I’ll never forget the sound my wife made. I’ve heard her cry any number of times, but not like this. It was a whimper as she lay on a medical table. She squeezed my hand and moaned.

I was frozen. My chest tight. I couldn’t breathe. My eyes were locked on the ultrasound monitor that showed what was happening inside of my wife’s uterus.

A doctor I’d never met before rushed in to relieve the ultrasound technician, and their hurried movements caused my heart rate to spike. My eyes were so wide, they hurt.

I watched as the physician spread teal goo around my wife’s abdomen. She pushed and prodded. Whatever she was looking for, she couldn’t find it. What was taking so long? I could see legs on the screen – ribs, a head.

But there was no sound. That rhythmic whooshing music was absent.

No heartbeat.

The stranger in the doctor’s coat looked up at me and said, “I’m sorry.”

I wanted to punch something. To scream. I wanted to wake up. Instead, I felt panic.

This was supposed to have been baby number three for us. But, like 24,000 other pregnancies in the US this year, ours came to a sudden halt. At 20 weeks, our unborn baby’s heart stopped. Our doctors offered little closure, telling us there could be a million reasons as to why.

My wife wanted options. She wanted a footprint, a 3D ultrasound and hand molds. She wanted to savor the last moments and keep mementos.

That’s what she wanted, but what she needed was to protect her mental health. Surgery was one way to do that, with a specialized procedure known as a dilation and evacuation. A D&E removes tissue in the uterus, ensuring those suffering pregnancy loss are spared the pain of birthing a stillborn child.

For my wife and me, to endure that would have been unimaginable. But medical experts say that such a scenario could happen more often in some states that are adopting severely limiting abortion legislation.

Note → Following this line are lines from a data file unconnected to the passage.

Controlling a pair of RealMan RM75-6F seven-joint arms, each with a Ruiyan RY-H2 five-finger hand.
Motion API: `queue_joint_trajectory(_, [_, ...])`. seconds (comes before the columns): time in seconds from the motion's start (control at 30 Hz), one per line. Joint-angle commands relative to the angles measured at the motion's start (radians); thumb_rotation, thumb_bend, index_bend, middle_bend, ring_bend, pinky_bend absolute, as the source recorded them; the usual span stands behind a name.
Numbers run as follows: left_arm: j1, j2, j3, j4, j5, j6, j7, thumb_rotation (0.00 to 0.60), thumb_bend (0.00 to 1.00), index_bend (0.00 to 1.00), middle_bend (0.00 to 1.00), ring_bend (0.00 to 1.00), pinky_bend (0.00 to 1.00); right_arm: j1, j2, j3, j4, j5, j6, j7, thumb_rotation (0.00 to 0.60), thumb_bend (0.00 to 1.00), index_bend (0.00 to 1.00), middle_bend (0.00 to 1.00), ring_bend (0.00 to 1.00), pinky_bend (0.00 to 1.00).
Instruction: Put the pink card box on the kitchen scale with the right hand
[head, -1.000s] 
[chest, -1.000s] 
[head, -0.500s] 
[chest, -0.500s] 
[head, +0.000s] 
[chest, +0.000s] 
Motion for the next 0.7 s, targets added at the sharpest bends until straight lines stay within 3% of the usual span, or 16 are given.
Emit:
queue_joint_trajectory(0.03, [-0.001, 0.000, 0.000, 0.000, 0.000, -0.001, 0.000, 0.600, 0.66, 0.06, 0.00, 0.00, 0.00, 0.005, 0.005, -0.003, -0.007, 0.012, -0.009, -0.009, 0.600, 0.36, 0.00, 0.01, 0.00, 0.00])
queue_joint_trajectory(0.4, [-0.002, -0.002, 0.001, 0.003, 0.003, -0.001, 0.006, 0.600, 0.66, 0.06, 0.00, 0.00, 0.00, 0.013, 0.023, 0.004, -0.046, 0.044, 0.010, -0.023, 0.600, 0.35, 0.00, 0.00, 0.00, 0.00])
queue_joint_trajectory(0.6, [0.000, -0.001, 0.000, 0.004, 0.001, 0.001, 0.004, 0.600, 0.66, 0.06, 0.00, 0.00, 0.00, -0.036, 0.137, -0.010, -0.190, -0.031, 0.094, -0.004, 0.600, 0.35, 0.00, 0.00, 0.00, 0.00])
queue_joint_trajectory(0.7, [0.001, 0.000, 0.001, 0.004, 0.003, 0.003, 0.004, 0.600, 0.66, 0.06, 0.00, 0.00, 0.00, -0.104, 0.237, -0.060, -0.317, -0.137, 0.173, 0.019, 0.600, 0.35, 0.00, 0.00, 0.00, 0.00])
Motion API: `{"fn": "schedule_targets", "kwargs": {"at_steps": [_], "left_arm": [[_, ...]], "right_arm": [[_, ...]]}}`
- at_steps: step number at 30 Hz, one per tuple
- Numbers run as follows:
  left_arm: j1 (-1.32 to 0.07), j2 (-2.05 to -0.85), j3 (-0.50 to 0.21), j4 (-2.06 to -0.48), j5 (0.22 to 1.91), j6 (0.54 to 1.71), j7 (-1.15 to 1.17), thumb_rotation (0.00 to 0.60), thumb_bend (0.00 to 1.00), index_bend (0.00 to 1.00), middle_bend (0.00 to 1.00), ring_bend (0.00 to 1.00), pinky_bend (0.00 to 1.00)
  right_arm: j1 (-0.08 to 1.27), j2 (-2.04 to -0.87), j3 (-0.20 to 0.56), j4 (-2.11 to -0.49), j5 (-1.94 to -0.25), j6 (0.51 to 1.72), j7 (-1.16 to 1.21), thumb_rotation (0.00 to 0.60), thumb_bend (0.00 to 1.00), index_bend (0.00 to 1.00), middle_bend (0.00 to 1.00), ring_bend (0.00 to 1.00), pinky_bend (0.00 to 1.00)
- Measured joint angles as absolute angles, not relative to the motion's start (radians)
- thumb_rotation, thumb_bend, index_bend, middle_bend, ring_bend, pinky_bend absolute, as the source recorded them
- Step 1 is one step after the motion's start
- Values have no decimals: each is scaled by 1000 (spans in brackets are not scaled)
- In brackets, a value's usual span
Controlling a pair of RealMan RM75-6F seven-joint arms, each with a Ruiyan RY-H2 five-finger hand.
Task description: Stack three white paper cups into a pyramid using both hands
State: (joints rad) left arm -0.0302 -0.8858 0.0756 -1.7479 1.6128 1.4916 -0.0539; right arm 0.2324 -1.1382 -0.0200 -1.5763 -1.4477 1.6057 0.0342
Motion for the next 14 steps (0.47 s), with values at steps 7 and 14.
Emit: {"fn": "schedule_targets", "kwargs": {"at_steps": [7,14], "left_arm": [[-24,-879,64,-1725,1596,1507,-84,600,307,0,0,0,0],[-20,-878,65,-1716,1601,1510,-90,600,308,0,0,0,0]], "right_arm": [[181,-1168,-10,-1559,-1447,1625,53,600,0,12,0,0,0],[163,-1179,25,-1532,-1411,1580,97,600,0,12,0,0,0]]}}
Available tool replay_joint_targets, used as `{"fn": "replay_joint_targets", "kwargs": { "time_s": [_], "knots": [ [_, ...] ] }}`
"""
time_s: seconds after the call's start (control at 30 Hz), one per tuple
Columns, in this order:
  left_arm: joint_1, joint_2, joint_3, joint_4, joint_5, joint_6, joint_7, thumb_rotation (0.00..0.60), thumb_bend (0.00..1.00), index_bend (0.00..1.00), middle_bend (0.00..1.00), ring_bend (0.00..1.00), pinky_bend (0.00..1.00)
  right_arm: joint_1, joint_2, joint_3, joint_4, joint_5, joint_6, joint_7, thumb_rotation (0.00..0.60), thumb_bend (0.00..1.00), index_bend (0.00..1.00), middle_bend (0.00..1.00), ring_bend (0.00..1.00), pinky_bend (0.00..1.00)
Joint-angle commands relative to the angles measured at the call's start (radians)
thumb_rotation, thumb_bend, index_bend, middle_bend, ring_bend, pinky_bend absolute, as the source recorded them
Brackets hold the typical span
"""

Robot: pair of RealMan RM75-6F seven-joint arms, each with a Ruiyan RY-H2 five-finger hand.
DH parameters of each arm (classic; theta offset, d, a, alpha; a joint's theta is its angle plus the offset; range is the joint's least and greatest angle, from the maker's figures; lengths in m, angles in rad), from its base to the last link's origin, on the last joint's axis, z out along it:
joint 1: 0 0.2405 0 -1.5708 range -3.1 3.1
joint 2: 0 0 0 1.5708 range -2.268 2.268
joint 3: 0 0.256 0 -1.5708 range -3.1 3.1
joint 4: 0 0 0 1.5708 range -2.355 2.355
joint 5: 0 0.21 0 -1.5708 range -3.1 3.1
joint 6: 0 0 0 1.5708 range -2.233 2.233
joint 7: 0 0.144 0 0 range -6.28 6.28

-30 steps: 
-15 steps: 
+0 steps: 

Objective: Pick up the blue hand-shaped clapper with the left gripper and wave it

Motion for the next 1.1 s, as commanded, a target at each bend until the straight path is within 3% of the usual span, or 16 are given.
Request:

As my wife’s OB/GYN told us, an anti-abortion law like the one passed this year in Texas could make it difficult to get access to a D&E – making that law poised to have unintended consequences for couples suffering a loss like ours.

“The challenge is (that) doctors who do dilation and evacuation procedures frequently are doctors that perform abortions. So, it may be harder to find specialists that do D&Es in Texas in the future,” said the doctor, who asked not to be named because he’s not authorized to speak for his hospital network.

I’m not sharing my family’s painful story to take a stance on abortion. That’s a journalism taboo. That’s not what this is. I share our hardship to show how important it is to have options in reproductive health care.

Even in states without a restrictive abortion ban in place, “the D&E is not widely available,” said Dr. Hala Bunni, an OB/GYN whose practice is in Florida. “You can’t just walk in anywhere and get one. In our medical group, we only refer to one person [for this procedure]. I only have that one person whom I trust.”

The fear is that “as a result of this law, we’re going to lose specialists who perform D&E’s,” Bunni told me.

And “if D&E specialists are pushed out, a ripple effect could occur,” said Dr. David Berry, an OB/GYN in Virginia. Women like my wife who are experiencing a second trimester stillbirth could be limited to having only one of the two available options: A D&E, or “a labor and delivery situation,” Berry said.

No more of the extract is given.